▶ **Requirement**:
Look through the records below, count the lines with the word "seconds", and reply with only the number.

▶ **Data for processing**:
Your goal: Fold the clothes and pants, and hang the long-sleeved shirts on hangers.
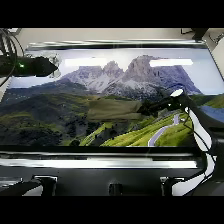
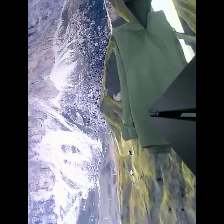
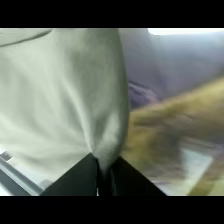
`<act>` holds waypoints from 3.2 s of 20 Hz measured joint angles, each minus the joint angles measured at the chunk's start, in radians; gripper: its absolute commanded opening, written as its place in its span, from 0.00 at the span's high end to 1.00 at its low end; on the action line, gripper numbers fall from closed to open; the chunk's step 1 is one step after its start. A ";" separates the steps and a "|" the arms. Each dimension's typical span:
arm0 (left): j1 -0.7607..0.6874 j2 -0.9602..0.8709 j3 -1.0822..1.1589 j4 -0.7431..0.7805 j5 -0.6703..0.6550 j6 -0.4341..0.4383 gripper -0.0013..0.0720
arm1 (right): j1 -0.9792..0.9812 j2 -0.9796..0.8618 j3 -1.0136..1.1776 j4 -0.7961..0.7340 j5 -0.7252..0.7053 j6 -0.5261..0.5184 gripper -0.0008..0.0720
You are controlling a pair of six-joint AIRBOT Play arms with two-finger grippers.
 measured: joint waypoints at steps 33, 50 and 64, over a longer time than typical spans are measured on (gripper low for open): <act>0.000 -0.005 0.000 -0.001 0.001 0.048 0.96 | -1.152 0.531 0.287 -0.612 0.626 0.357 0.94; -0.006 -0.008 0.072 0.066 0.192 0.041 0.96 | -1.001 0.586 0.207 -0.482 0.130 0.148 0.04; -0.056 -0.079 -0.302 0.432 -0.100 -0.267 0.00 | 0.018 0.342 0.235 -0.588 0.248 0.326 0.05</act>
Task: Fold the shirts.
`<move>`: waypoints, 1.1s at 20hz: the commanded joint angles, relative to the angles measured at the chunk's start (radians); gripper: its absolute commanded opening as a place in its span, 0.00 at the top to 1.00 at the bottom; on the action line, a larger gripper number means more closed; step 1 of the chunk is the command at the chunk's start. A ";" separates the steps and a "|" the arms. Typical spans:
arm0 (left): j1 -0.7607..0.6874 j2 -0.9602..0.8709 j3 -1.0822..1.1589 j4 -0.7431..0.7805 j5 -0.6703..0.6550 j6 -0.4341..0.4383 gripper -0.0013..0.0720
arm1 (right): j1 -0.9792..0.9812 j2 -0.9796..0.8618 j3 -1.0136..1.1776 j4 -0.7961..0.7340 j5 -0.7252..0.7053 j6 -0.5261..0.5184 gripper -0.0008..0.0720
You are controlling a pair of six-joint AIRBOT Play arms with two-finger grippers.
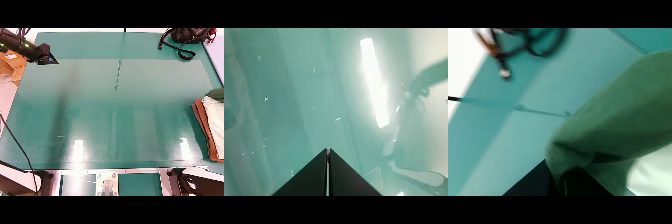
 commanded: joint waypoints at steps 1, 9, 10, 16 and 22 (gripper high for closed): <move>0.000 0.001 0.000 0.000 -0.010 0.000 0.95 | -0.066 0.017 -0.013 -0.328 0.250 0.084 0.97; 0.000 0.001 0.000 0.000 -0.042 0.001 0.95 | -0.066 0.063 -0.295 -0.612 0.322 0.097 0.96; 0.000 0.001 0.000 0.000 -0.050 0.001 0.95 | -0.066 0.066 -0.334 -0.638 0.323 0.097 0.77; 0.000 0.002 0.003 -0.009 -0.031 0.007 0.95 | 0.008 0.050 -0.348 -0.422 0.237 0.139 0.48; -0.001 0.093 -0.027 -0.006 -0.006 -0.028 0.95 | 0.503 0.052 -0.348 -0.264 -0.047 -0.004 0.97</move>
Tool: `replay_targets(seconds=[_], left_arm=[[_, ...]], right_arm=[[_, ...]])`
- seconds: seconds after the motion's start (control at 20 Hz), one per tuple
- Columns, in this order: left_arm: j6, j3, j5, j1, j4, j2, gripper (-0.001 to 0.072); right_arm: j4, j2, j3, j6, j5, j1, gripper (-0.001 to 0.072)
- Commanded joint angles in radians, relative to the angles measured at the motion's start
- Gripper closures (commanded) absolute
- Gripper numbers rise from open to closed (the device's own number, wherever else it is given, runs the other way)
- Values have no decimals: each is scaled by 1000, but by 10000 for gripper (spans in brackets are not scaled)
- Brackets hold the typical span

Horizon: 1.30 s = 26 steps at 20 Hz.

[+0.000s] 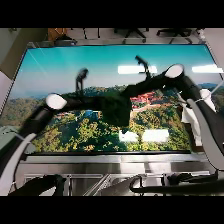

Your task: Fold the shirts.

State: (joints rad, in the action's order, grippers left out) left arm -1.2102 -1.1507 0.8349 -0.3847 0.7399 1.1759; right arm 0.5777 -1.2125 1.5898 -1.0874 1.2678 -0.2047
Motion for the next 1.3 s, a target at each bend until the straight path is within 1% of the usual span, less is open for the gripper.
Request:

▶ **Solution**:
2